-- EXERCISE DETAILS --
Once the pictures are set aside, reproduce the remaining data exactly.
=====
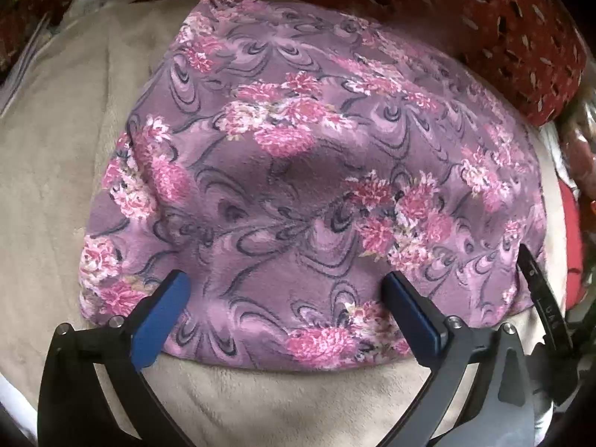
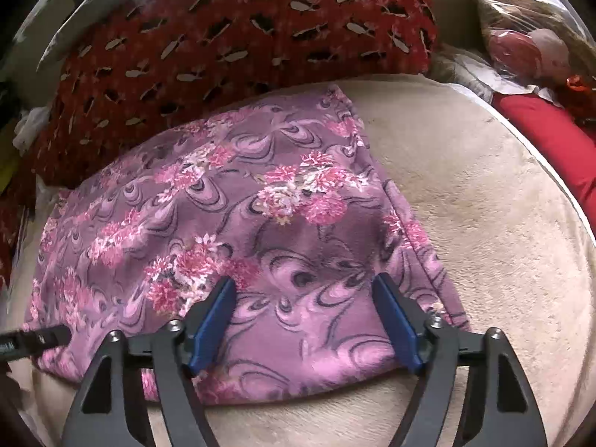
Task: Fold small clothes
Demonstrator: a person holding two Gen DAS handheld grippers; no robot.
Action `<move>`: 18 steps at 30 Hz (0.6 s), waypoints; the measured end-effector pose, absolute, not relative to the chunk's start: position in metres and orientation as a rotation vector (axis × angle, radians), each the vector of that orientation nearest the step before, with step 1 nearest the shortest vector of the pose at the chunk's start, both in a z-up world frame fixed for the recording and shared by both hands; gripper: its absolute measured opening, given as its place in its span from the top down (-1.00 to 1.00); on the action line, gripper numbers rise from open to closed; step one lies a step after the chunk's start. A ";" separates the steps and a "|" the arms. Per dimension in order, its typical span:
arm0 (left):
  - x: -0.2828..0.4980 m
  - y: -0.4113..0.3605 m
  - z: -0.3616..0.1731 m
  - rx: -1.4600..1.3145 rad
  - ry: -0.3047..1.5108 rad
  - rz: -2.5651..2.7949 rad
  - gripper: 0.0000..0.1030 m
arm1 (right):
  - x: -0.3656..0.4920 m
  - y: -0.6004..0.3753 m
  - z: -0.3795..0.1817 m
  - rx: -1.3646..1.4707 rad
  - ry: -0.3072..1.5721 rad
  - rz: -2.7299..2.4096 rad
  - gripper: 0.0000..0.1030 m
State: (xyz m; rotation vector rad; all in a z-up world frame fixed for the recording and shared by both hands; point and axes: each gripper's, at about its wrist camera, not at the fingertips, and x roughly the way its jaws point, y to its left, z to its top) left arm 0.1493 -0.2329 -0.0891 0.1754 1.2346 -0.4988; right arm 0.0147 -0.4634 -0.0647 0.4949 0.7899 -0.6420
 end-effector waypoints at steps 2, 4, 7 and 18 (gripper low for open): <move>0.147 -0.235 -0.090 0.168 1.233 -0.493 -1.00 | 0.019 -0.461 -0.066 0.480 0.790 -0.639 -0.74; 0.146 -0.237 -0.093 0.161 1.233 -0.484 -1.00 | 0.025 -0.458 -0.067 0.446 0.808 -0.628 -0.86; 0.146 -0.235 -0.091 0.154 1.231 -0.466 -1.00 | 0.027 -0.459 -0.067 0.440 0.814 -0.600 -0.95; 0.146 -0.236 -0.091 0.145 1.221 -0.434 -1.00 | 0.030 -0.461 -0.067 0.460 0.834 -0.575 -1.00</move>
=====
-- RESULT FOR THIS EXERCISE --
Task: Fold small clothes
Demonstrator: a person holding two Gen DAS handheld grippers; no robot.
Action `<move>`: 18 steps at 30 Hz (0.6 s), waypoints; the measured end-effector pose, absolute, not relative to the chunk's start: position in metres and orientation as a rotation vector (axis × angle, radians), each the vector of that orientation nearest the step before, with step 1 nearest the shortest vector of the pose at the chunk's start, both in a z-up world frame fixed for the recording and shared by both hands; gripper: its absolute measured opening, given as its place in its span from the top down (-1.00 to 1.00); on the action line, gripper numbers rise from open to closed; step one lies a step after the chunk's start. A ";" separates the steps and a "|" the arms. Per dimension in order, its typical span:
arm0 (left):
  - x: -0.2828..0.4980 m
  - y: -0.4113..0.3605 m
  - z: -0.3616..0.1731 m
  - rx: -1.4600..1.3145 rad
  - ry: -0.3047..1.5108 rad
  - rz: -2.5651..2.7949 rad
  - gripper: 0.0000..0.1030 m
arm1 (right):
  - x: -0.3656..0.4920 m
  - y: -0.6004..0.3753 m
  - z: -0.3795..0.1817 m
  - rx: -1.3646..1.4707 rad
  - ry: -0.3072..1.5721 rad
  - rz: -2.7299..2.4096 rad
  - gripper: 0.0000..0.1030 m
State: (xyz m; rotation vector rad; all in a z-up world frame fixed for the recording and shared by both hands; point and axes: each gripper's, at about its wrist camera, not at the fingertips, and x roughly the way its jaws point, y to its left, z to its top) left arm 0.1493 -0.2329 -0.0891 0.1754 1.2346 -0.4988; right arm 0.0147 -0.4634 -0.0647 0.4949 0.7899 -0.6420
 end-effector waypoints at steps 2, 4, 7 and 18 (gripper low for open): <move>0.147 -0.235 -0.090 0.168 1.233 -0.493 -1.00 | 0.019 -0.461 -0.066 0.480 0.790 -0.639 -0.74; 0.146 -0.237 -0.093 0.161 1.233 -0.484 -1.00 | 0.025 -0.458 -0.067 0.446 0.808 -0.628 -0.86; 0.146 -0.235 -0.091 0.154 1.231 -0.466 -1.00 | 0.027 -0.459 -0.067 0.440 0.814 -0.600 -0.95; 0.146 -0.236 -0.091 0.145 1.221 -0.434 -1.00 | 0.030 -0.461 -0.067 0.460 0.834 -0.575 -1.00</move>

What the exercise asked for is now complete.